アドバイザーの牛久保です。
第18回国際鉄道模型コンベンションにご来場された皆様方、誠にありがとうございました。
スタッフの説明や展示内容でわかりにくいこと点がありましたらご容赦願います。今後のイベント、展示会にて改善するように努力いたします。
さて、今回の展示で最も注目を集めたのは、「名鉄EL120形電気機関車」でした。
「名鉄EL120形電気機関車」については今まで非公開だった「動力ユニットの内部構造」が皆さんに見られるような展示としました。

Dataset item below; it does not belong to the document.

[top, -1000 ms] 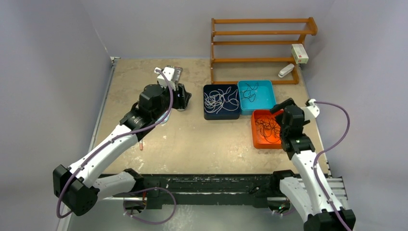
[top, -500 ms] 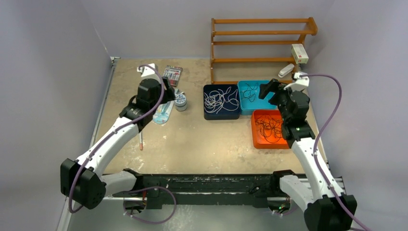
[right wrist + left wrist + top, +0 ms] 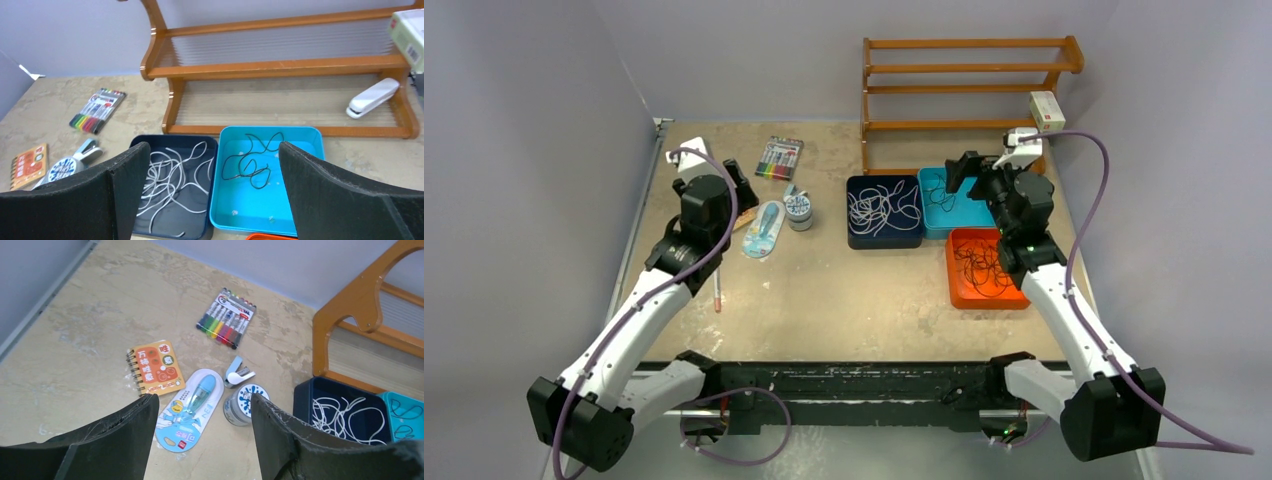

▲第18回国際鉄道コンベンション・グリーンマックスブース内の製品技術コーナー
手前から名鉄EL120形電気機関車(試作品)、
中央はEL120形用動力ユニットのカットモデル(オモリと集電金具、台車枠などを外し、床板フレームの一部をカットしたもの)、
奥は、EL120形用動力ユニット
▲EL120形用動力ユニットのカットモデル/
台車間距離が短い電気機関車専用の動力として、
モーター軸から動力台車までの動力伝達方法を「ベルトドライブ」としている点が他社の製品と大きく異なります。
イベントに来場された方からは「事務用品の輪ゴムのように伸びたり、切れたりするなど耐久性に問題があるのでは?」といった質問がありましたが、ベルトの材質は耐摩耗性、耐油性が高い材質を使っているために耐久性については問題ありません。
ベルトドライブの採用により、モーター軸から動力台車間の動力伝達に必要な複数のギア(歯車)を無くすと同時に、ギアから発生する音(メカノイズ)についても無くすことができました。
その結果、「EL120形用動力ユニット」の開発目標としていた
①静かな走行音
②十分な牽引力
③サイズのコンパクト化
をすべて達成することができたのです。
この動力ユニットを利用・応用した電気機関車、ディーゼル機関車、小型電車、小型気動車などの製品化も視野に入ってきたということで、今後の展開にご期待ください。
<豆知識>「ベルトドライブ」とは?
Nゲージでは「ベルトドライブ」方式は馴染みが無いと思いますが、ベルトとプーリー(側面にベルトをかける溝のついた円盤状の部品)を組み合わせた動力伝達方法で、HOゲージ、Oゲージでは一般的な動力伝達方式の一つです。また、メカトロニクス分野においては、カセットテープレコーダー、VTRレコーダー、CD・VD・BDプレーヤーなどに多数採用されています。乗用車ではエンジン冷却用のファンを「ファンベルト」と呼ばれるベルトで駆動し、チェーンを使わない自転車、電動自転車などもベルトドライブとなっています。紹介した使用例はごく一部で、我々の周りには数多くの「ベルトドライブ」の機械・製品があります。